Mas e a aviltante espionagem dos EUA? Diante das câmeras, Dilma demonstrou indignação com os casos de monitoramento recentemente revelados. Só não disse que, no Brasil, os agentes norte-americanos da CIA têm livre trânsito, atuando junto à Polícia Federal e ao Exército brasileiro para, supostamente, combater o terrorismo. Reportagem da Folha de S. Paulo do dia 15 de setembro mostra como os agentes norte-americanos coordenam a Divisão Antiterrorismo da PF em Brasília, formada por 40 policiais.

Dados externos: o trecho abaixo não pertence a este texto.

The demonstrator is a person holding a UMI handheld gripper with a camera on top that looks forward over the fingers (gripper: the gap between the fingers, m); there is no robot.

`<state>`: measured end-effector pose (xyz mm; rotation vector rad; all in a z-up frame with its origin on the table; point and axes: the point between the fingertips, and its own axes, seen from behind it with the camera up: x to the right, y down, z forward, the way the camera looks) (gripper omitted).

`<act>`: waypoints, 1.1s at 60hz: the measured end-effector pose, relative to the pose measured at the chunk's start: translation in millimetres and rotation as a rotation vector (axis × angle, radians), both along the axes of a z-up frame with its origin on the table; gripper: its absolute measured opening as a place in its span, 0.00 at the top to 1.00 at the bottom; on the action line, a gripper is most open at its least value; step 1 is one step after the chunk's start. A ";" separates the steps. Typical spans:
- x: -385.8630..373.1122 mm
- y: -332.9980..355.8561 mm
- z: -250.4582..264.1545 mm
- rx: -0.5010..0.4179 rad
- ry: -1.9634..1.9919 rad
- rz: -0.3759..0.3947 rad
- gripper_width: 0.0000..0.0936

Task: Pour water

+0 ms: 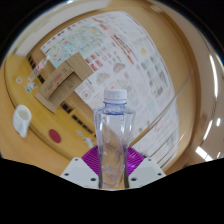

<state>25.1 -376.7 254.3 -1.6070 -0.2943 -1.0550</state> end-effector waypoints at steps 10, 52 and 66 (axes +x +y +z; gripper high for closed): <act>-40.6 81.0 72.9 -0.036 -0.516 0.049 0.70; -180.5 212.7 -73.1 -0.237 -1.314 0.459 0.69; -184.2 208.0 48.9 0.016 -0.720 0.570 0.69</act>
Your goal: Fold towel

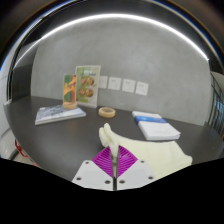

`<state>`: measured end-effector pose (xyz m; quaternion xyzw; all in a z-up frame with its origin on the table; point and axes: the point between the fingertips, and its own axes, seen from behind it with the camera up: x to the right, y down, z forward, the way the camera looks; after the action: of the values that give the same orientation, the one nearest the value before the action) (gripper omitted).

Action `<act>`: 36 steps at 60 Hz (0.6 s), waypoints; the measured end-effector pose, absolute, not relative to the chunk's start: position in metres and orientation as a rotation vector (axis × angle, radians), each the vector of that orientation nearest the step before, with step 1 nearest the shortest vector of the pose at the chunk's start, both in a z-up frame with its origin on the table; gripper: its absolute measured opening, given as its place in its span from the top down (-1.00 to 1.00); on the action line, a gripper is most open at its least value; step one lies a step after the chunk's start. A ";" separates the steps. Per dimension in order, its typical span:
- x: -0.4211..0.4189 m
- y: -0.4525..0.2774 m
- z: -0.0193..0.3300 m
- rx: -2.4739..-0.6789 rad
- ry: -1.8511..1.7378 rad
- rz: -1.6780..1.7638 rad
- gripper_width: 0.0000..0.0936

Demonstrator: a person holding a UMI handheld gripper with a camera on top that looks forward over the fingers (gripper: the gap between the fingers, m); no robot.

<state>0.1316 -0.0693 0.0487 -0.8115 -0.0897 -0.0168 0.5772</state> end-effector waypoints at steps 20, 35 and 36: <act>0.338 -0.062 0.056 -1.960 0.168 -0.045 0.93; 0.373 -0.068 0.017 -2.028 0.197 -0.174 0.34; 0.374 -0.071 0.018 -2.030 0.197 -0.188 0.17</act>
<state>0.3737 -0.0705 0.0181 -0.8465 0.0822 -0.0782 0.5201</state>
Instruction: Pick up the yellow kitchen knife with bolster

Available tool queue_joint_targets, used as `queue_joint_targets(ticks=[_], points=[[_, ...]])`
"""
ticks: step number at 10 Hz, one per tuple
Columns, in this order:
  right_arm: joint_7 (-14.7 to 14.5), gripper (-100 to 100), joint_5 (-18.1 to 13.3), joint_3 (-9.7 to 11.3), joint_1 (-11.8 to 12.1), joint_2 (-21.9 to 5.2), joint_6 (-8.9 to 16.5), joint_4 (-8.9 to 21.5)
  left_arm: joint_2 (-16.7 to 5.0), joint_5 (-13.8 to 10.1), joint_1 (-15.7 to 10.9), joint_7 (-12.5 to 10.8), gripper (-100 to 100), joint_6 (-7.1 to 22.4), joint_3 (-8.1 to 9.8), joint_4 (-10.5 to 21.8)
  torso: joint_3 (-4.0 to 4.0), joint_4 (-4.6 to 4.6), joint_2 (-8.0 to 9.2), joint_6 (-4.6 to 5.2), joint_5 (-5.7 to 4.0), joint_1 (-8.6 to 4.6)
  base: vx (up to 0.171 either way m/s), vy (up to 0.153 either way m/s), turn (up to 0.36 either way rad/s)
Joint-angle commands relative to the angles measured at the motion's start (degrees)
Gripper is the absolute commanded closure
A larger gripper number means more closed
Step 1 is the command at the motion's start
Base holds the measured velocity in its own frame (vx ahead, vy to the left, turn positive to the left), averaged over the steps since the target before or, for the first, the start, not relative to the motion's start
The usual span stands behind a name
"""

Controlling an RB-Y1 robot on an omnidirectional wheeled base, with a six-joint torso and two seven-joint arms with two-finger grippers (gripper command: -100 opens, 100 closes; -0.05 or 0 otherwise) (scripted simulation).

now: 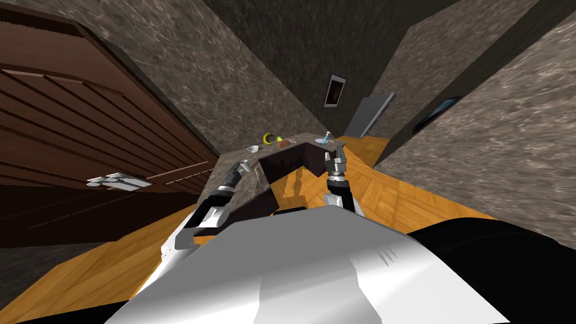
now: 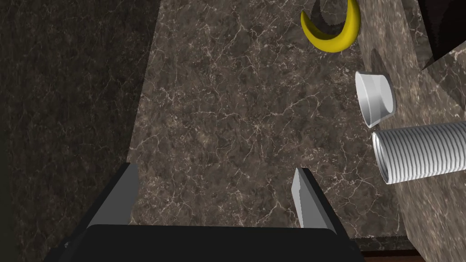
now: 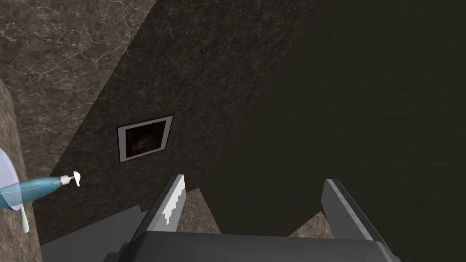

A atuação dos agentes da CIA, porém, não se limita à capital federal, mas atinge todo o país. Eles dão linha de investigação e apontam suspeitos para serem acompanhados. Na prática, comandam todo um conjunto de policiais federais. Cinco bases da PF funcionariam no país e teriam como objetivo o "combate ao terrorismo": no Rio, em São Paulo, em Foz do Iguaçu e em São Gabriel da Cachoeira, no Amazonas. Todos com o suporte da CIA. Como bem apontou o próprio governo brasileiro recentemente, no entanto, terrorismo nunca foi uma preocupação nacional.
Em outras palavras, o próprio governo brasileiro garante as bases e condições para a espionagem que agora denuncia com tanta indignação.
Espionagem contra os movimentos sociais
Além de dar suporte à atuação dos agentes norte-americanos, o governo brasileiro ainda lança mão dos mesmos métodos que denuncia contra os movimentos sociais. Em julho último a própria ABIN (Agência Brasileira de Inteligência) admitiu "monitorar" as redes sociais para acompanhar os movimentos sociais, como meio de subsidiar com informações o Executivo e os órgãos policiais.
As ações, no entanto, não se limitam ao monitoramento. Na greve no Porto de Suape (em Pernambuco) em abril, comprovou-se a atuação de agentes da ABIN infiltrados entre os trabalhadores. Exemplos não faltam. No começo do ano, um agente a serviço da ABIN já havia sido flagrado espionando uma reunião do movimento contra a construção da Usina de Belo Monte. É uma prática permanente e generalizada, não só das forças policiais (como tanto se viu em junho), mas do próprio Estado brasileiro.
E nesses casos, não seriam também “violações dos direitos humanos”, presidente?